Expected behavior for save method for custom datatypes in core

Hi Darius,

What is the recommended implementation of the save method for our core datatype? E.g if i add a LocationDatatype, from the javadocs of CustomDatatype.save(), it is implied that the implementation logic should probably call LocationService.save, is this true?

Wyclif

Hi Wyclif,

That’s not what you need to do. Reading the javadoc, I see that things could be more clear, and the method doesn’t have the perfect name.

This is the relevant bit:

(Simple datatype implementations that don’t require external storage may just serialize their typedValue to a String and return that.)

The idea is that the framework will call CustomDatatype.save(T, String) giving you the opportunity to persist something to external/remote storage if you need to. The save() method should return a String, which the framework will then save to the database (e.g. in the xyz_attribute table). If you persisted something to external storage, the String you return should be some sort of reference to the externally-stored value (and that’s why the code and documentation use “valueReference” everywhere). If the datatype is simple, and nothing got saved to remote storage, you can just return a simple String that represents the serialized value of the “T typedValue” that was passed in.

The LocationDatatype is a simple case, and you would just return the uuid of the location.

But even better in this case is to use the SerializingCustomDatatype base class, which already takes care of all the bookkeeping.

I think we need to update the documentation to be clear on this point, and to suggest that people use SerializingCustomDatatype in the common/simple case. (Also, SerializingCustomDatatype needs class-level javadoc.)

Serializing is a reasonable default; however, if the custom data type has a value that will always fit within the 64k of value_reference, then it can simply store the raw value itself – i.e., if you have a location datatype, you could just store the location’s id or, better yet, uuid.

Serialization makes things easier in Java; however, if the serialization puts a bunch of Java metadata into the field, it could make the data harder to use via SQL (e.g., for someone exporting data or running custom SQL queries against the database).

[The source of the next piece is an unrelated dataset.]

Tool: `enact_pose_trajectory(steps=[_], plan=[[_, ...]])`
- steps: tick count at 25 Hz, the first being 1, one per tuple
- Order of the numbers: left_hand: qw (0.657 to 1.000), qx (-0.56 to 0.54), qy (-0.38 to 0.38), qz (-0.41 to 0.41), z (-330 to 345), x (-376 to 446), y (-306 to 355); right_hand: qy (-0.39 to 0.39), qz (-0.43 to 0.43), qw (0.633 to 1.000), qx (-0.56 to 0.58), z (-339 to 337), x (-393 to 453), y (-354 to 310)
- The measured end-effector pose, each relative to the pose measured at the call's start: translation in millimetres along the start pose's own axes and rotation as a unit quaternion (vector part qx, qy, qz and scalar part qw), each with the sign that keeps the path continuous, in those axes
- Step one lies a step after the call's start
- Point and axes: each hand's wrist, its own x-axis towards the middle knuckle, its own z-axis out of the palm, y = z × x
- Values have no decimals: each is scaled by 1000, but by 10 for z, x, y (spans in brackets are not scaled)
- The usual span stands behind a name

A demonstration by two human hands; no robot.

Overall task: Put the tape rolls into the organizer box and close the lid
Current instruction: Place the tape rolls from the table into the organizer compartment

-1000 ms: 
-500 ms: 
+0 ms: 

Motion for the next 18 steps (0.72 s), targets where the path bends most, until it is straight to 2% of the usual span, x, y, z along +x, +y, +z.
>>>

So, for complex datatypes with multiple properties, serializing is probably the most robust approach instead of coming up with custom representations in the database; however, for very simple datatypes (e.g., a uuid), storing the raw value has advantages.

BTW… I notice that we are [inconsistent in our attributes](file:///Users/burke/Documents/OpenMRS/data%20model/openmrs-data-model-1.11.html#.*attribute%24.value): person_attribute has a value (50), while location_attribute, provider_attribute, and visit_attribute all have value_reference (64k).

I assume that’s because location_attribute, like complex observations, preceded CustomDatatype. We should probably have some design discussions on how to merge the capabilities of complex obs into CustomDatatype so a single pattern for custom datatypes could be used throughout OpenMRS (including location attributes and complex observations). I believe CustomDatatype is missing views and both custom datatypes and complex observations handlers are missing the ability to do bulk operations (e.g., search).